**Task description**
Below are the records. Gather each line that holds "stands".

=== Begin Enclosure ===

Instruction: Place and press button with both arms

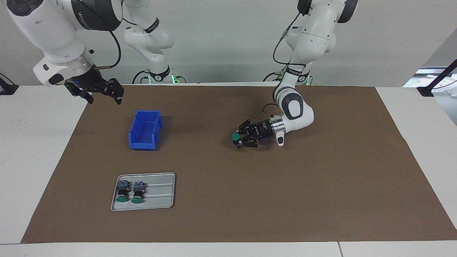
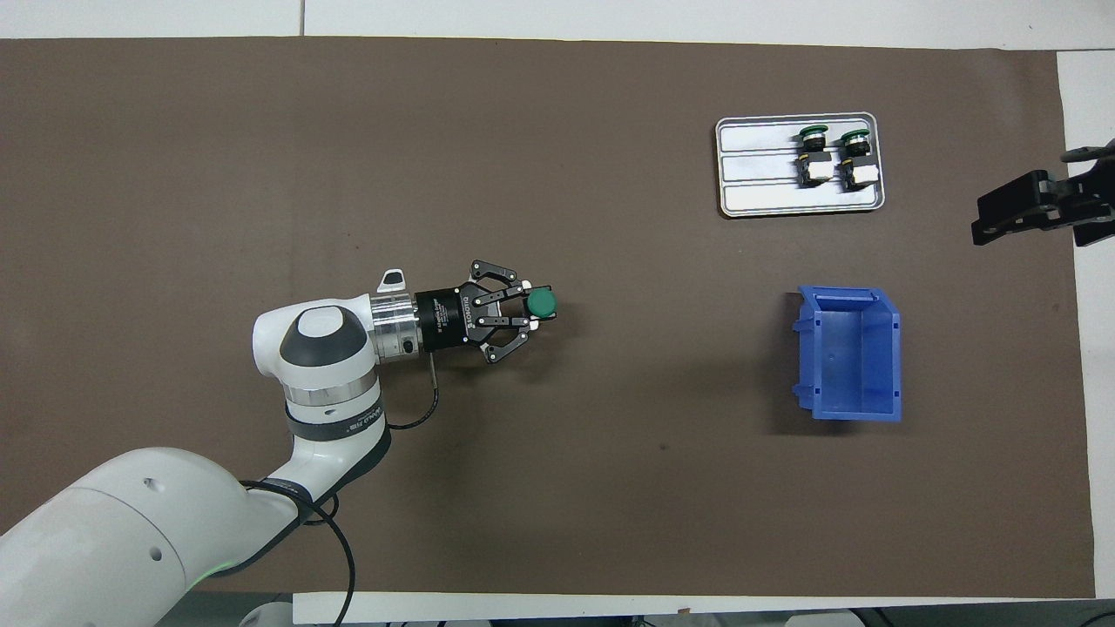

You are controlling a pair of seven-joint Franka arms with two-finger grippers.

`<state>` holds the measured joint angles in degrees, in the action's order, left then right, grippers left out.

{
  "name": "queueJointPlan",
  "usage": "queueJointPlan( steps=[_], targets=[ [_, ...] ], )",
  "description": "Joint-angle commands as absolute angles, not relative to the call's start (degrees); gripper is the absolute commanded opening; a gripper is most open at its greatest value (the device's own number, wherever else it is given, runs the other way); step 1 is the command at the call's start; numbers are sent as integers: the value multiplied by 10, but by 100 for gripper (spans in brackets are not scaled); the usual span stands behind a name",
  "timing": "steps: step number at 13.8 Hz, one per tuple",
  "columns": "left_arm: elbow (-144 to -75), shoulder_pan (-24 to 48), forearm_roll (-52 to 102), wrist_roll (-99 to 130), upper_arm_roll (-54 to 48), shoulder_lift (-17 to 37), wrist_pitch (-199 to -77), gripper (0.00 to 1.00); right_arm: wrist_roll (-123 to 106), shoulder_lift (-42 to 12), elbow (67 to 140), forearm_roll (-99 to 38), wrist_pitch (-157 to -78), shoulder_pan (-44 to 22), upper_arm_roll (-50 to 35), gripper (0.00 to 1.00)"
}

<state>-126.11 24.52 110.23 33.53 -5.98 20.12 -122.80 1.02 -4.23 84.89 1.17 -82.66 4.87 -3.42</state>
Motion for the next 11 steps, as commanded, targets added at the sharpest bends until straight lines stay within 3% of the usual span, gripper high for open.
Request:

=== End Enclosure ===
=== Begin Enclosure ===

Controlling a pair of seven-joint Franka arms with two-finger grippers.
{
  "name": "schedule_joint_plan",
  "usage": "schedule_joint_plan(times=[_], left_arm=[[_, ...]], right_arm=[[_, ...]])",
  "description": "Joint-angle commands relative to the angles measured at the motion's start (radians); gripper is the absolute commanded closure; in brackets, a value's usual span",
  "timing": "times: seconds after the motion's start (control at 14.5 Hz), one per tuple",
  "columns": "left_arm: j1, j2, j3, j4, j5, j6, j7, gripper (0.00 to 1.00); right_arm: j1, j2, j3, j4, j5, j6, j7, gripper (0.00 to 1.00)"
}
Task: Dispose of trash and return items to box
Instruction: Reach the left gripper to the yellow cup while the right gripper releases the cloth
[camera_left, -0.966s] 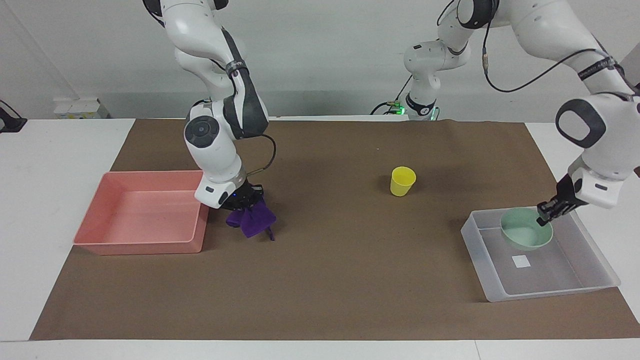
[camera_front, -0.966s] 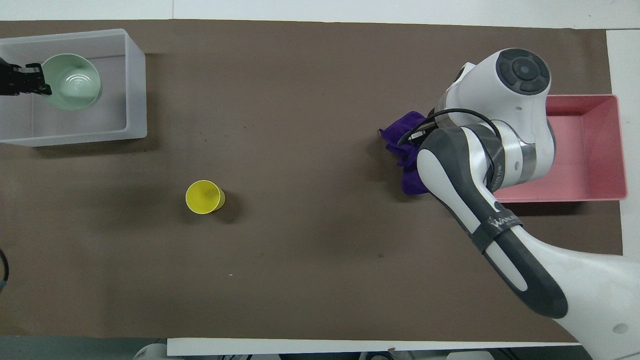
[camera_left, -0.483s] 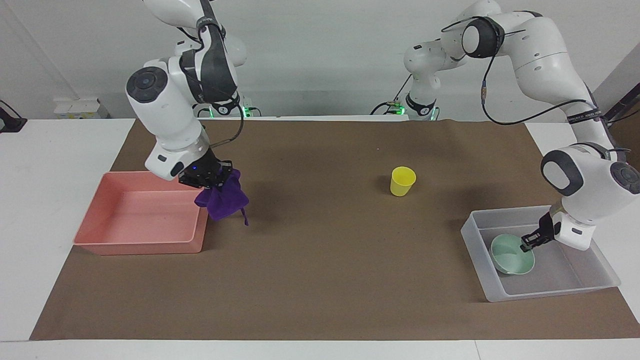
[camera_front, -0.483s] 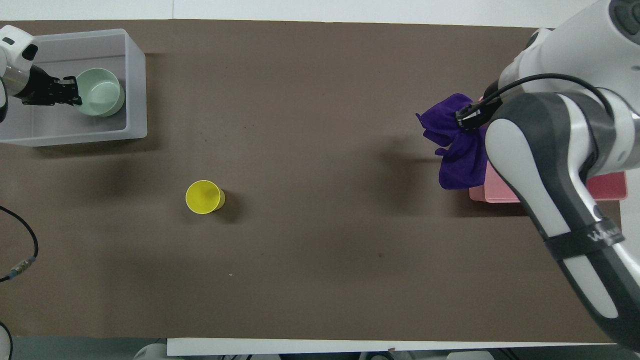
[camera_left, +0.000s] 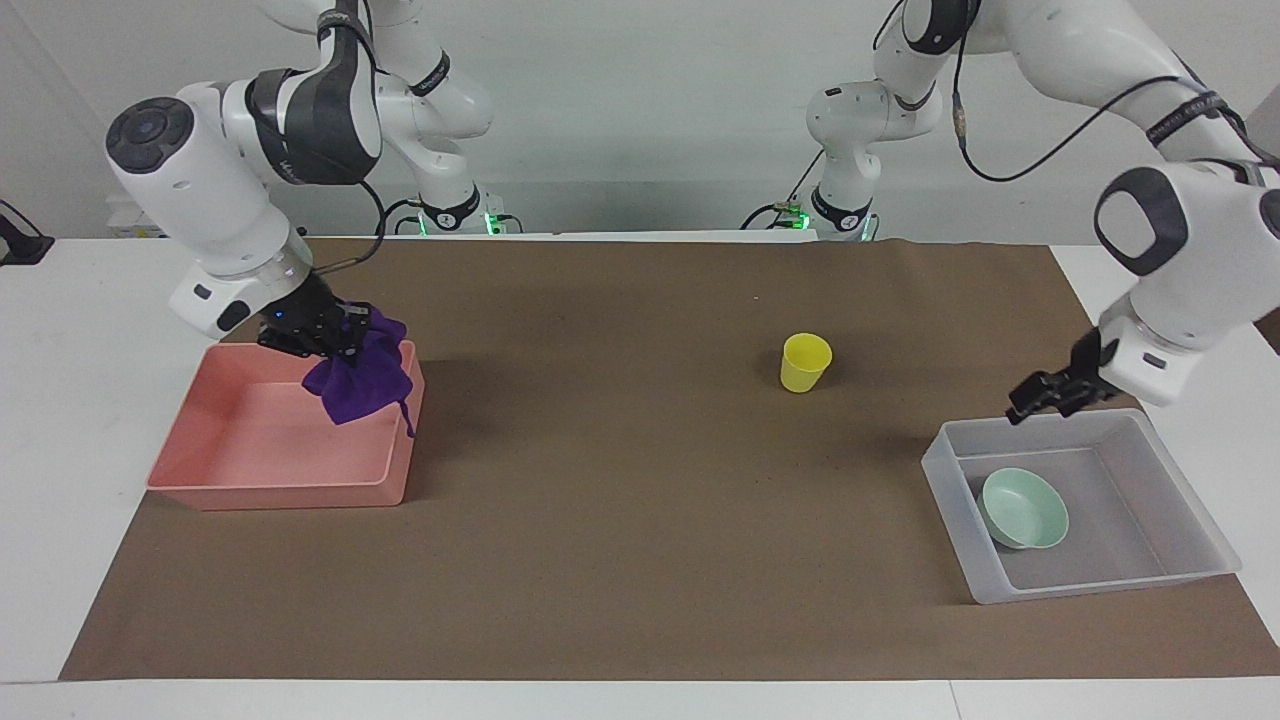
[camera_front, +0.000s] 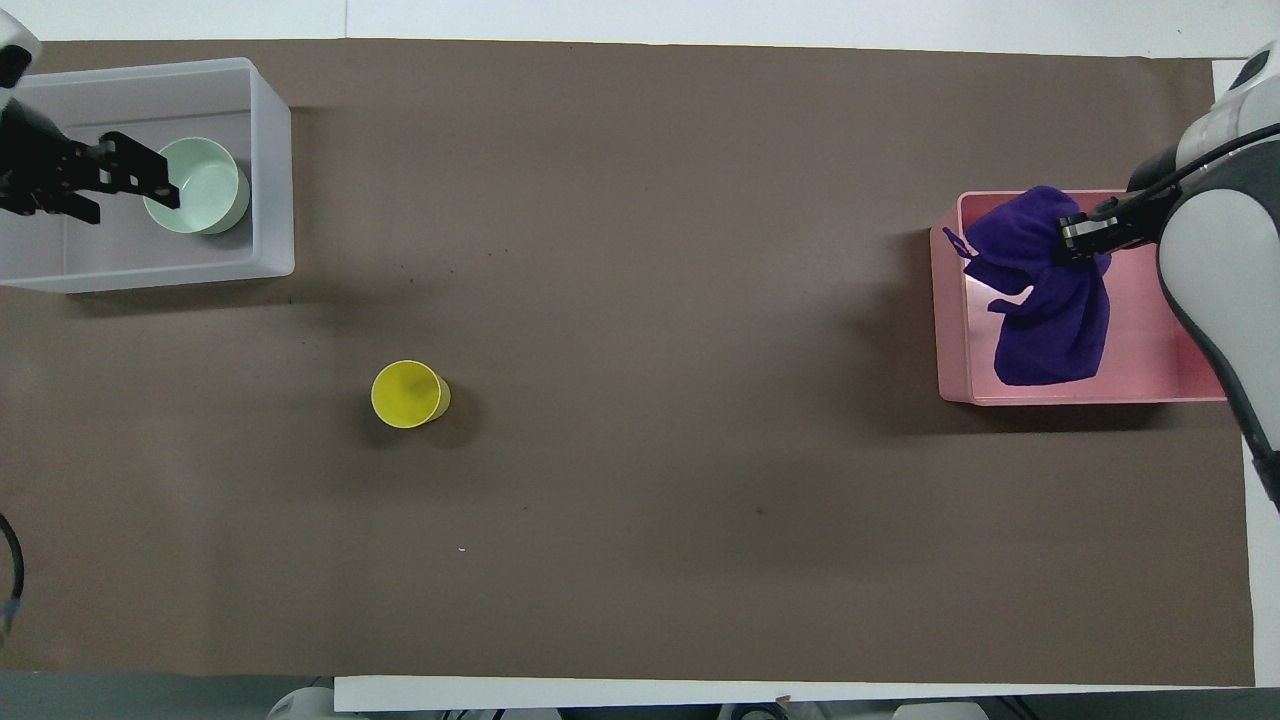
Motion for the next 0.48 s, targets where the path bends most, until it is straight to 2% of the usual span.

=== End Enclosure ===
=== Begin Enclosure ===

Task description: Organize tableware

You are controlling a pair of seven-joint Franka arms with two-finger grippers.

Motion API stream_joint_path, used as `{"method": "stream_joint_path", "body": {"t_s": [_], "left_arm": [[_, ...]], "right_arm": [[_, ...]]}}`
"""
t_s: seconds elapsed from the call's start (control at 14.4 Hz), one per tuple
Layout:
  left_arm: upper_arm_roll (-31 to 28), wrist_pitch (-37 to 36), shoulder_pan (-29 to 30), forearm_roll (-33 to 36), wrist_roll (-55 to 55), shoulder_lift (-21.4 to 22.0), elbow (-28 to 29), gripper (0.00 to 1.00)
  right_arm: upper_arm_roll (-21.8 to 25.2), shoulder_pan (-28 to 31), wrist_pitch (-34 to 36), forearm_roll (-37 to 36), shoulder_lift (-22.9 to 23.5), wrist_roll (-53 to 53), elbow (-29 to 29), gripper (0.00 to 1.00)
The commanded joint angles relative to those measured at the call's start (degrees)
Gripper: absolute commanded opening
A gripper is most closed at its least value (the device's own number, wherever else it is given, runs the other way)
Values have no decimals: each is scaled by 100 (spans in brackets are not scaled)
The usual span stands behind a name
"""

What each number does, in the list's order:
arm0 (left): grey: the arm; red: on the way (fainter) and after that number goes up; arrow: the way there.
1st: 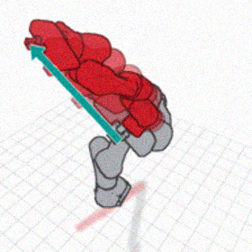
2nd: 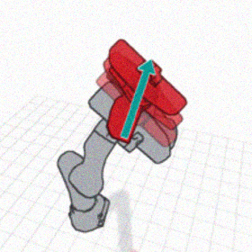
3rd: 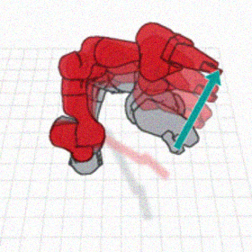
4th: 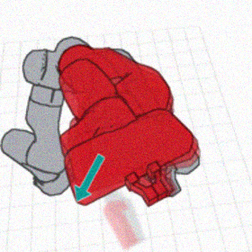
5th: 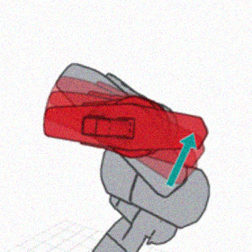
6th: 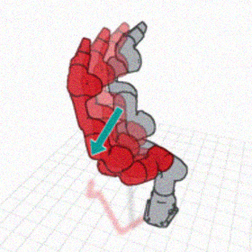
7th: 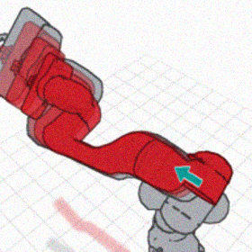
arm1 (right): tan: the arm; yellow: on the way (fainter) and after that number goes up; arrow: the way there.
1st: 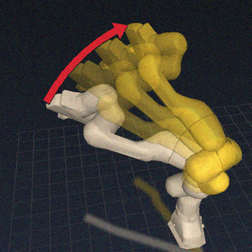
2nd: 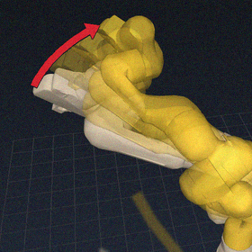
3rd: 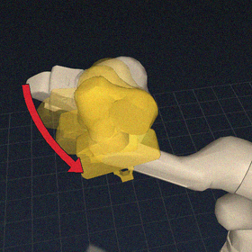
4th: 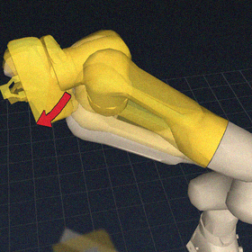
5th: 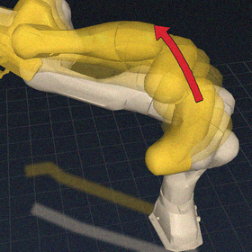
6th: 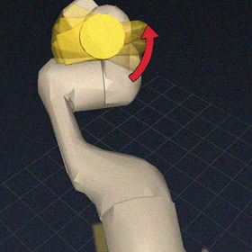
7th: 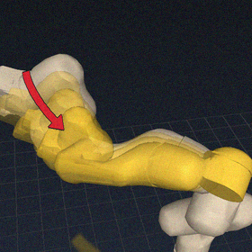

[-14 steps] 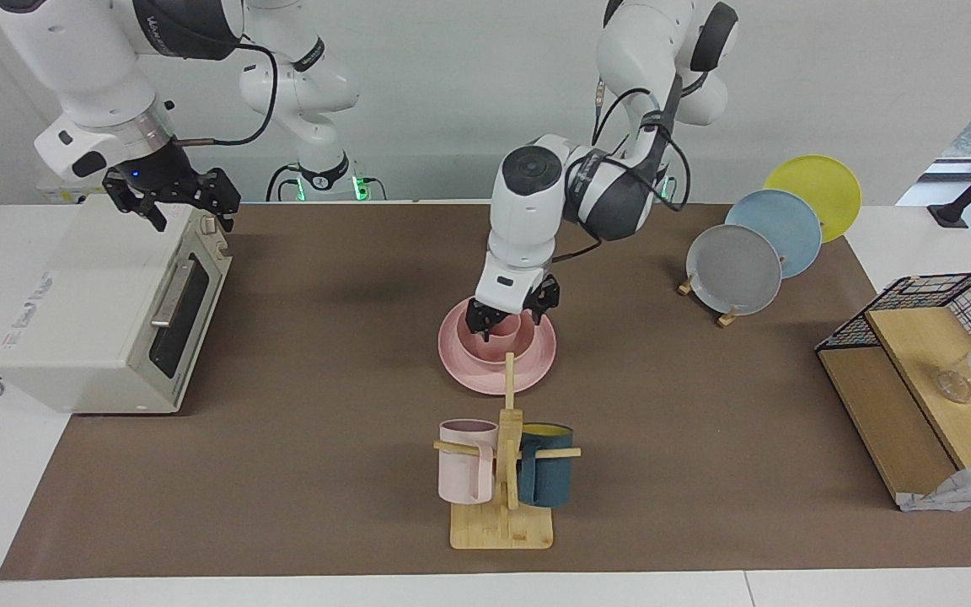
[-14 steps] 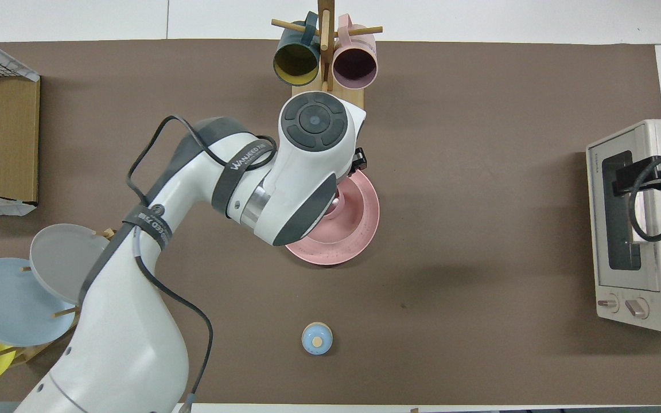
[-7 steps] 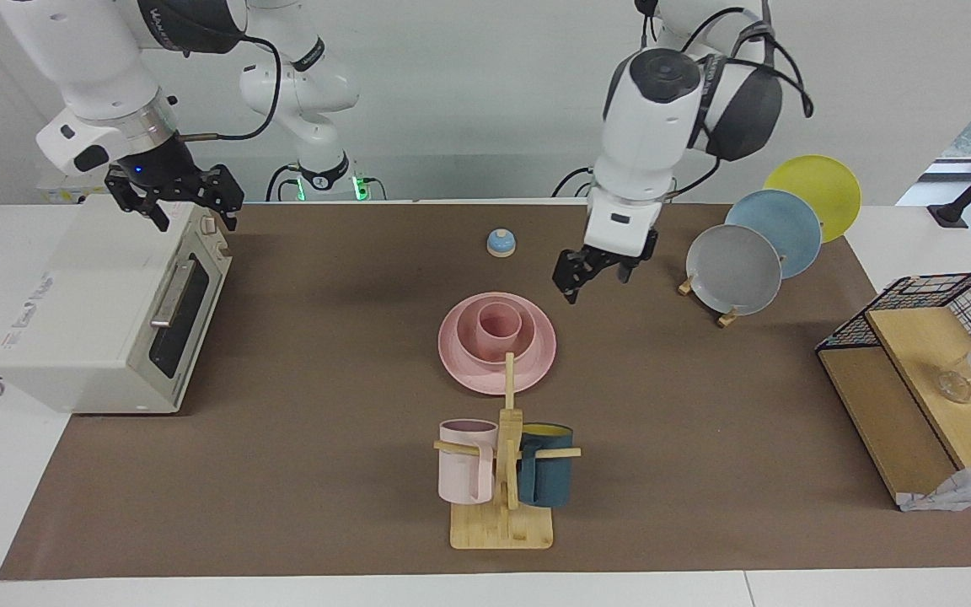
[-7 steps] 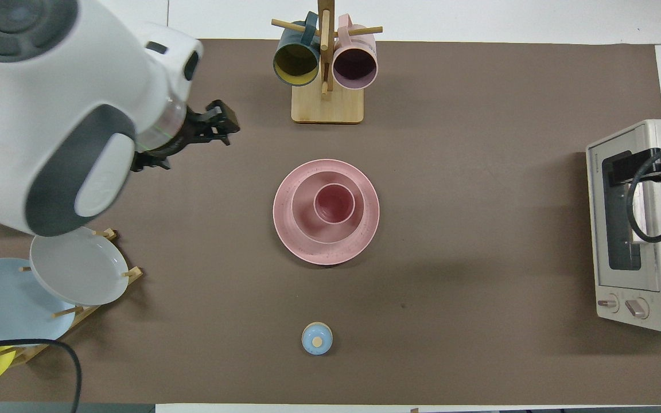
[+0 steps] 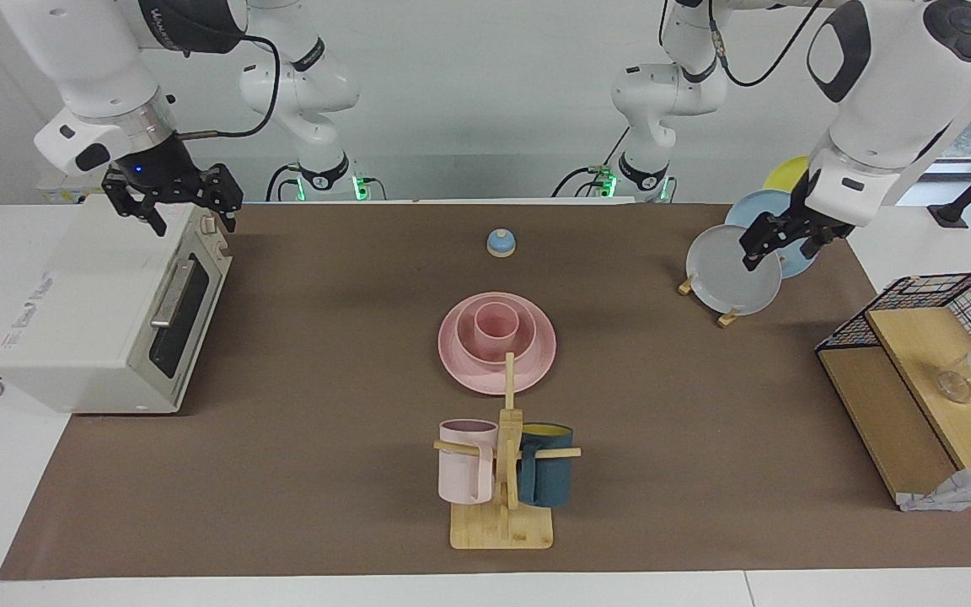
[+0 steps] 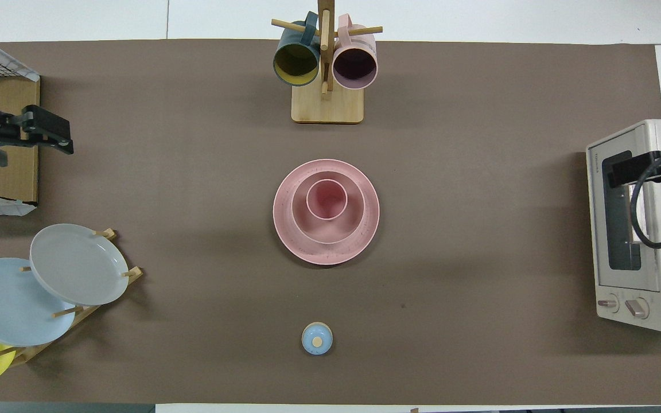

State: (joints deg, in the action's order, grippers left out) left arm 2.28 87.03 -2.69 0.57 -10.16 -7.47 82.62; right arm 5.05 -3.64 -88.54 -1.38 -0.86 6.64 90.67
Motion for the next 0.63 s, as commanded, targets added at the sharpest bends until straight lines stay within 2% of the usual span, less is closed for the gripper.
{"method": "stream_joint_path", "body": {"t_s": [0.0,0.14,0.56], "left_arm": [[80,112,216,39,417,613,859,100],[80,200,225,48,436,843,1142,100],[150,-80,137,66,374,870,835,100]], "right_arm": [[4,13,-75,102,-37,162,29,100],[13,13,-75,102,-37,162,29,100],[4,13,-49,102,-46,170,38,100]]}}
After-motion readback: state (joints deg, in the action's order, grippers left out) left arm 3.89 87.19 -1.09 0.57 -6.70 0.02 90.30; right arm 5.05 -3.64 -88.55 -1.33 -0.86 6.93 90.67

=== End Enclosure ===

**Task response**
  "description": "Joint-angle commands as absolute angles, not relative to the call's start (degrees); gripper is the absolute commanded opening; a gripper is most open at its greatest value (the device's own number, wherever else it is given, runs the other way); step 1 is the command at the call's start; numbers are sent as integers: the value multiplied by 10, but by 100 for gripper (spans in brackets are not scaled); the usual span stands behind a name",
The usual span stands behind a name

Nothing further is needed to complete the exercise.